[sings]
Happy birthday to you,
Happy birthday to you,
Happy birthday dear 'Cookies,
Happy birthday to you!
[/sings]
We made you a cake…
…but we eated it.
Well, just for that…
When come back, bring pie.
Happy birthday!
Shouldn’t this be in the pit?
D&R
So… how many people HAVE been lured to the dark side by your nefarious and manipulative offer of cookies?
Stay on the light side! We have punch ‘n’ pie!
Aw shucks! :o
I’ve had my head burried in mafia games and raccoon distribution maps that I almost didn’t see my very own thread.
It’s even my favorite color.
[Indigo Girls]
Thanks y’all!
[/Indigo Girls]
I brought the cookies though.
Happy Birthday.
Only one, and it was so much work I just decided to marry her so I didn’t have to endure another round.
ducks frying pan
Well, don’t you think you ought to now rescind your apparently standing offer? I mean, it’s just good common sense…
Happy unbirthday! Wait, it’s actually your birthday? Well then happy birthday!

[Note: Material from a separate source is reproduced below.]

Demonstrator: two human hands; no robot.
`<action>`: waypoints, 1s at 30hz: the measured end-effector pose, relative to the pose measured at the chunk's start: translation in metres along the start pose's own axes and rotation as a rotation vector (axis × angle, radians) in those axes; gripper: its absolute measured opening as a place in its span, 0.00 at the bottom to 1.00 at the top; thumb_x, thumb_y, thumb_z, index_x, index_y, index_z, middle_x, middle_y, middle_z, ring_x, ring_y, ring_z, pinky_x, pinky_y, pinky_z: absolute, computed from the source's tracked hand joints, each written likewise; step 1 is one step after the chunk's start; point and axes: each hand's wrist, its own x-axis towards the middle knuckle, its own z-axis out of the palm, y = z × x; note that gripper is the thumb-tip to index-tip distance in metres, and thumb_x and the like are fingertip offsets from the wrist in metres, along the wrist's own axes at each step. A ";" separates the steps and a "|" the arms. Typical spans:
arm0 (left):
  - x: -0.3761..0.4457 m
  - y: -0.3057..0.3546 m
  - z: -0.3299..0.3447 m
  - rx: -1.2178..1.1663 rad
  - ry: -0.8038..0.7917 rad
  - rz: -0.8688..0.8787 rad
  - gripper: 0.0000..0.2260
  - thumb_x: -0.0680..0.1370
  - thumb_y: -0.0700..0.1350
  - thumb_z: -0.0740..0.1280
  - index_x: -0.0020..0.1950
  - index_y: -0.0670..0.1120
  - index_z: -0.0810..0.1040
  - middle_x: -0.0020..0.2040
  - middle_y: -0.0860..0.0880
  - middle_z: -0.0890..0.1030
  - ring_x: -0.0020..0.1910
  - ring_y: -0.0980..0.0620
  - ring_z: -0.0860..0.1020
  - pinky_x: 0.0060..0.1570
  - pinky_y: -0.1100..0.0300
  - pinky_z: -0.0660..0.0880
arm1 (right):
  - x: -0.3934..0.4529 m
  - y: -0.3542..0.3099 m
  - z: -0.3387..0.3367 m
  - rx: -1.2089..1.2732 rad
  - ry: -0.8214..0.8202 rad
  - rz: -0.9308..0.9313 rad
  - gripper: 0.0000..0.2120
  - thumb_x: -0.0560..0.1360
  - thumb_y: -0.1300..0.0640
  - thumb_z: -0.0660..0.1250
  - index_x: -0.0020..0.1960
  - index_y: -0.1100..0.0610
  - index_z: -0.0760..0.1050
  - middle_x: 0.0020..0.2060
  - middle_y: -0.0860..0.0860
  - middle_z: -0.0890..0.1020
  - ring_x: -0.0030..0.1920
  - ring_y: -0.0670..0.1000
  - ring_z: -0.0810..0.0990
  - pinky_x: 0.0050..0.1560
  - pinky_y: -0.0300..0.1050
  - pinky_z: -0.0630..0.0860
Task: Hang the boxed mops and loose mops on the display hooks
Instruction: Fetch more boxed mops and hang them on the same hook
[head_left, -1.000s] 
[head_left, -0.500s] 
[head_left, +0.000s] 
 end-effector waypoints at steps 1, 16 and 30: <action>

It was when I made the OP. Yea, for verily I am omniscient.
Happy Birthday, CTTDSWHC, one day late! You’re exactly a month (and who knows how many years) apart from me; I was born Sept. 1.
Y’all were so sweet to give me a lunch date with Brandi Chastain for my berfday! I don’t even care that she was a day late, or that she wasn’t actually in our corporate cafeteria to have lunch with me, but some other employee friend of her’s. She walked right past me, and it is the thought that counts!
Maybe next time she stops by I can remind her of the first time we met. When I stalked her through the San Jose airport and asked her to autograph that topless picture of her.
That reminds me – the sound made by an egg sizzling in a duck’s frying pan doesn’t echo, and nobody knows why.
Happy Birthday, one day late or 365 days early – whichever you prefer.